Extracted data entries
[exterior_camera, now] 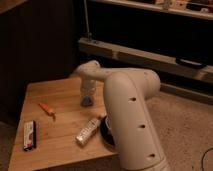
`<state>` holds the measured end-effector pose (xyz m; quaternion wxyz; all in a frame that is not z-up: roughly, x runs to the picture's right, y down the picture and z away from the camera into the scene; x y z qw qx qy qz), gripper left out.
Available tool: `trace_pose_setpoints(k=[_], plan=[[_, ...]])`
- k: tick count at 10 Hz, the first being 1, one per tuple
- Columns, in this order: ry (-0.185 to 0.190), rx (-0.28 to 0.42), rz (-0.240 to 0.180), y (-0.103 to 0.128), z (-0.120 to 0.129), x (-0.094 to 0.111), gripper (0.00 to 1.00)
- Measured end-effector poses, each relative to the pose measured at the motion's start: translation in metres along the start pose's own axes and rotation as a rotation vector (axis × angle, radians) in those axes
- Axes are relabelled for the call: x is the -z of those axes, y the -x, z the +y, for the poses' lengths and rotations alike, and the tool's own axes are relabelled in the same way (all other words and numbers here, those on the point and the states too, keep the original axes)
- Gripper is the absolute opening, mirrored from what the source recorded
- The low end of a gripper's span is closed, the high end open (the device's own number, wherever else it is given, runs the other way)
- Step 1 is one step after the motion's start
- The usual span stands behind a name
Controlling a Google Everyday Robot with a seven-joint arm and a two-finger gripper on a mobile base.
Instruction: Wipe the white sponge on the table
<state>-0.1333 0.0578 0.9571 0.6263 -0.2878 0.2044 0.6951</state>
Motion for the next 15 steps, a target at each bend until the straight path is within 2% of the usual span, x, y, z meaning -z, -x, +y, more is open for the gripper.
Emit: trace_pose_setpoints(k=[5, 7, 10, 12, 14, 15], plan=[[-0.005, 0.005, 0.006, -0.002, 0.001, 0.003, 0.34], [0.006, 0.099, -0.006, -0.007, 0.036, 0.004, 0.34], [0.030, 0.232, -0.027, 0.000, 0.118, 0.000, 0.34], [0.045, 0.337, -0.024, -0.008, 0.175, -0.006, 0.34], [0.052, 0.400, -0.005, -0.024, 0.203, -0.012, 0.34], [0.054, 0.418, 0.012, -0.035, 0.207, -0.014, 0.34]])
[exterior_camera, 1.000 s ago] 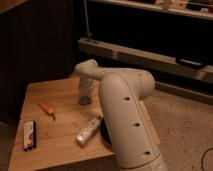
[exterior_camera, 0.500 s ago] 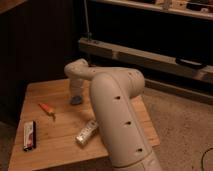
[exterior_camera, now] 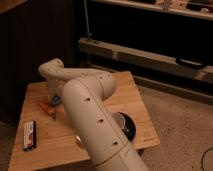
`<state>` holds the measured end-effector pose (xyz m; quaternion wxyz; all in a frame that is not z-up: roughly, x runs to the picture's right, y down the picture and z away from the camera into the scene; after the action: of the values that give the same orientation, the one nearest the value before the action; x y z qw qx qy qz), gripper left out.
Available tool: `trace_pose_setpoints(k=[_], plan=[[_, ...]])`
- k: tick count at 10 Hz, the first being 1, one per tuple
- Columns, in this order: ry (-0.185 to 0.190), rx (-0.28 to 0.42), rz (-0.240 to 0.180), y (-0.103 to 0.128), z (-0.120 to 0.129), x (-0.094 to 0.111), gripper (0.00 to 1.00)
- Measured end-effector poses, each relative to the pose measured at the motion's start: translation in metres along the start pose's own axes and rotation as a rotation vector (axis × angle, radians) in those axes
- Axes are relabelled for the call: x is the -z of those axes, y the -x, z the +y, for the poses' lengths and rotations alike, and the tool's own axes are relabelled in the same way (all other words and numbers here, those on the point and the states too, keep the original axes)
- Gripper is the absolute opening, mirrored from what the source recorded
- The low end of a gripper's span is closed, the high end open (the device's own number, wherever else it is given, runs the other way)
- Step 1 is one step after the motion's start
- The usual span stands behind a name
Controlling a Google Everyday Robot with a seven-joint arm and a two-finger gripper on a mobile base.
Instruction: Wipe the white sponge on the table
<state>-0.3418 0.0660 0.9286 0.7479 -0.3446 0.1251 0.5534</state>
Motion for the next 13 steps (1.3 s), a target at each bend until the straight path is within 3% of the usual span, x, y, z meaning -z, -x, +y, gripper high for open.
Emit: trace_pose_setpoints(k=[3, 5, 9, 11, 13], plan=[[0.023, 0.008, 0.026, -0.042, 0.001, 0.003, 0.34], [0.031, -0.016, 0.038, -0.083, -0.018, 0.012, 0.34], [0.035, -0.137, 0.073, -0.168, -0.065, 0.032, 0.34], [0.028, -0.212, 0.084, -0.184, -0.087, 0.036, 0.34], [0.022, -0.270, 0.082, -0.182, -0.104, 0.036, 0.34]])
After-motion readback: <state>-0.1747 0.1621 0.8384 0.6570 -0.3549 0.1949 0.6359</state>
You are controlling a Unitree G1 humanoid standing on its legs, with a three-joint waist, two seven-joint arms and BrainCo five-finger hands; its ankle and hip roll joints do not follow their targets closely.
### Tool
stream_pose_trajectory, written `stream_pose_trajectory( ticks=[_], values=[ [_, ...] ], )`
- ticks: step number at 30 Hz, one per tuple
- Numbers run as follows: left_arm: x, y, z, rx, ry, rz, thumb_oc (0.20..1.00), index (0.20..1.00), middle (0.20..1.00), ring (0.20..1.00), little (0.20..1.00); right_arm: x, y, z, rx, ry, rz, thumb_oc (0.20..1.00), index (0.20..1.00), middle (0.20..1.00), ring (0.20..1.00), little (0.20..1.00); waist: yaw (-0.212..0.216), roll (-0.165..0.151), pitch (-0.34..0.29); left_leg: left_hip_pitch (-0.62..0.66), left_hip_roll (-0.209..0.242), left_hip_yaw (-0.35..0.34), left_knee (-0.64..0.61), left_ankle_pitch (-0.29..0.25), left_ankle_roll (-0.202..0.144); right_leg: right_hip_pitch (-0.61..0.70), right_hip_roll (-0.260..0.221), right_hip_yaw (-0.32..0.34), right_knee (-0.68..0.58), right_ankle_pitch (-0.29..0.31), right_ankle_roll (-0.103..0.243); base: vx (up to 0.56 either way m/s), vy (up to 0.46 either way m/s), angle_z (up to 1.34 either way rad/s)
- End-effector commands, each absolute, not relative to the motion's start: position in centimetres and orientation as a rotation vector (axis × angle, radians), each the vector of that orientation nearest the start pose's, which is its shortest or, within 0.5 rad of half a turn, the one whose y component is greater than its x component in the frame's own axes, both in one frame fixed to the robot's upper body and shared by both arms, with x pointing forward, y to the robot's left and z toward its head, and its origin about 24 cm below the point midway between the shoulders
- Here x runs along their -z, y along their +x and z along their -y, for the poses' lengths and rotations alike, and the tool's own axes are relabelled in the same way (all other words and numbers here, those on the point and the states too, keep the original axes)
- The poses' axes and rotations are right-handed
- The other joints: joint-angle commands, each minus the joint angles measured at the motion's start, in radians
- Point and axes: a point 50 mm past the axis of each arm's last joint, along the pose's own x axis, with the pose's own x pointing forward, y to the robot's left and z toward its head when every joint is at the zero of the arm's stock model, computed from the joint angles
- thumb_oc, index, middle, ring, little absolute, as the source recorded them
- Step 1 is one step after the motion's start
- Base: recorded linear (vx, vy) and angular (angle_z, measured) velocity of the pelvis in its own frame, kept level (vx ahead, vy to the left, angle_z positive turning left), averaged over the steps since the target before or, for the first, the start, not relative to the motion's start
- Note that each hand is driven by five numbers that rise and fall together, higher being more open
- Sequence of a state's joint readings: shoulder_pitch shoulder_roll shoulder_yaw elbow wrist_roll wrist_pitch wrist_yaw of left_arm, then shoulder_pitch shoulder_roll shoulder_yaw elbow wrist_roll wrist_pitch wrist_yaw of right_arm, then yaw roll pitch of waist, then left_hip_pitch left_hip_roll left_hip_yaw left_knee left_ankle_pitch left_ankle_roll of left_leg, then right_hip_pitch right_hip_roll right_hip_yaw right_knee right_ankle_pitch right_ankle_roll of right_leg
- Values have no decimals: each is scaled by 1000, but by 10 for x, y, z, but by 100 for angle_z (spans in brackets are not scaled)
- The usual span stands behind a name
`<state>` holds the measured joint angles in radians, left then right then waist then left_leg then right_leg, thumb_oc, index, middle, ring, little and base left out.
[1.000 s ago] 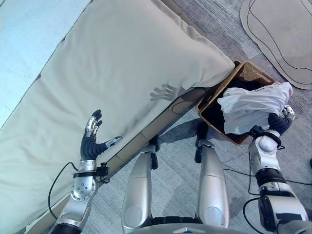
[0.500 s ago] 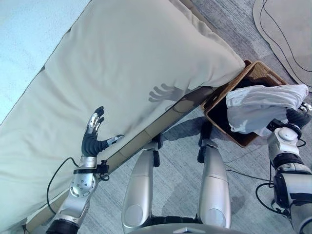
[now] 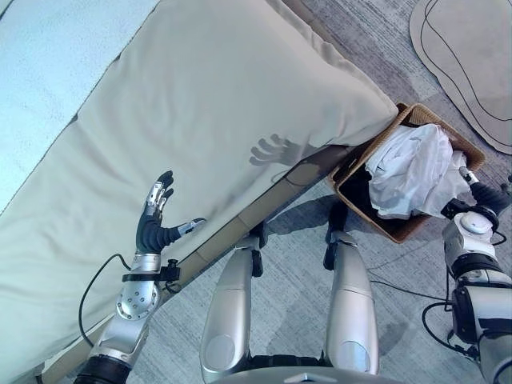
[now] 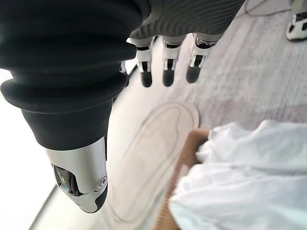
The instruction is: Pick up clothes into the bucket
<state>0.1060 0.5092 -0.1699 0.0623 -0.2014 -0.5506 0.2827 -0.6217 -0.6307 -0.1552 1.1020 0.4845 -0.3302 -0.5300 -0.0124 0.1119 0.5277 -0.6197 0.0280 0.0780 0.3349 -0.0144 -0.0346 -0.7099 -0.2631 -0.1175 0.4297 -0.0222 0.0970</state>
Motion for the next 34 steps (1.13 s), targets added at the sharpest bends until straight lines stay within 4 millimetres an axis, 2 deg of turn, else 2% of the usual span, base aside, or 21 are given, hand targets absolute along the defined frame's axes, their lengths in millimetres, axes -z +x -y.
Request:
stream_pose_trajectory(
  ticks=[1, 5, 9, 12, 14, 16, 17, 20, 21, 23, 29, 34],
  values=[
    [-78, 219, -228, -125, 164, 410, 1000, 1000, 1000, 1000, 1000, -98, 291, 386, 1072, 55, 137, 1000, 1000, 1000, 1000, 1000, -30, -6, -25, -5, 19, 16, 88, -80, 3, 102, -33, 34, -45, 22, 50, 0, 0, 0],
    [-77, 222, -228, -137, 145, 410, 1000, 1000, 1000, 1000, 1000, -94, 292, 369, 1006, 59, 199, 1000, 1000, 1000, 1000, 1000, -41, -21, -38, 31, 22, 16, 66, -75, 2, 145, -32, 25, -75, 31, 53, 0, 0, 0],
    [-73, 224, -227, -153, 121, 402, 1000, 1000, 1000, 1000, 1000, -76, 282, 338, 887, 56, 233, 1000, 1000, 1000, 1000, 1000, -55, -49, -67, 114, 25, 5, 9, -60, -2, 241, -34, 3, -135, 51, 61, 68, -29, 2],
    [-67, 225, -228, -164, 101, 378, 1000, 1000, 1000, 1000, 1000, -59, 270, 318, 802, 86, 232, 1000, 1000, 1000, 1000, 1000, -67, -72, -99, 183, 31, -7, -49, -44, -7, 320, -35, -18, -189, 70, 70, 98, -48, 6],
    [-59, 224, -231, -168, 84, 332, 1000, 1000, 1000, 1000, 1000, -35, 254, 302, 732, 142, 173, 1000, 1000, 1000, 1000, 1000, -79, -100, -140, 260, 36, -18, -113, -18, -10, 412, -26, -41, -265, 94, 75, 144, -71, 6],
    [-57, 224, -232, -167, 77, 318, 1000, 1000, 1000, 1000, 1000, -29, 250, 296, 703, 152, 154, 1000, 1000, 1000, 1000, 1000, -81, -108, -149, 294, 38, -20, -140, -10, -14, 449, -20, -50, -293, 100, 77, 96, -35, 3],
    [-50, 222, -234, -176, 55, 283, 1000, 1000, 1000, 1000, 1000, -16, 243, 283, 636, 172, 109, 1000, 1000, 1000, 1000, 1000, -84, -124, -180, 343, 43, -19, -182, 1, -18, 495, -5, -59, -339, 114, 79, 84, -25, -1],
    [-46, 220, -234, -176, 47, 259, 1000, 1000, 1000, 1000, 1000, -6, 237, 274, 586, 176, 65, 1000, 1000, 1000, 1000, 1000, -85, -136, -204, 393, 47, -9, -224, 12, -21, 536, 6, -63, -381, 129, 81, 69, 7, -2],
    [-43, 218, -235, -186, 45, 248, 1000, 1000, 1000, 1000, 1000, -1, 234, 265, 543, 163, 41, 1000, 1000, 1000, 1000, 1000, -87, -143, -229, 424, 48, 1, -263, 26, -23, 559, 15, -64, -412, 140, 84, 51, 27, -11],
    [-42, 217, -235, -193, 41, 245, 1000, 1000, 1000, 1000, 1000, 3, 232, 261, 526, 168, 23, 1000, 1000, 1000, 1000, 1000, -87, -146, -243, 441, 48, 5, -286, 34, -25, 569, 21, -67, -424, 144, 85, 29, 28, -15],
    [-37, 221, -231, -229, 41, 237, 1000, 1000, 1000, 1000, 1000, 25, 220, 230, 405, 180, -77, 1000, 1000, 1000, 1000, 1000, -98, -164, -313, 530, 67, 22, -402, 84, -38, 628, 49, -80, -477, 151, 88, 9, 8, -3],
    [-30, 223, -229, -250, 13, 211, 1000, 1000, 1000, 1000, 1000, 28, 222, 214, 331, 198, -99, 1000, 1000, 1000, 1000, 1000, -96, -167, -338, 556, 73, 31, -414, 86, -41, 650, 57, -79, -484, 145, 84, 2, 1, 1]
  ],
)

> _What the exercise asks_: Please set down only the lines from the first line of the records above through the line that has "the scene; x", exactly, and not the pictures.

> _Result for this task_:
[exterior_camera, now] 
`<state>` holds the measured end-effector pose (xyz m; quaternion wxyz; all in a frame that is not z-up: roughly, x runs to the picture's right, y down the picture and z away from the camera into the scene; x y z qw qx qy qz), gripper left out.

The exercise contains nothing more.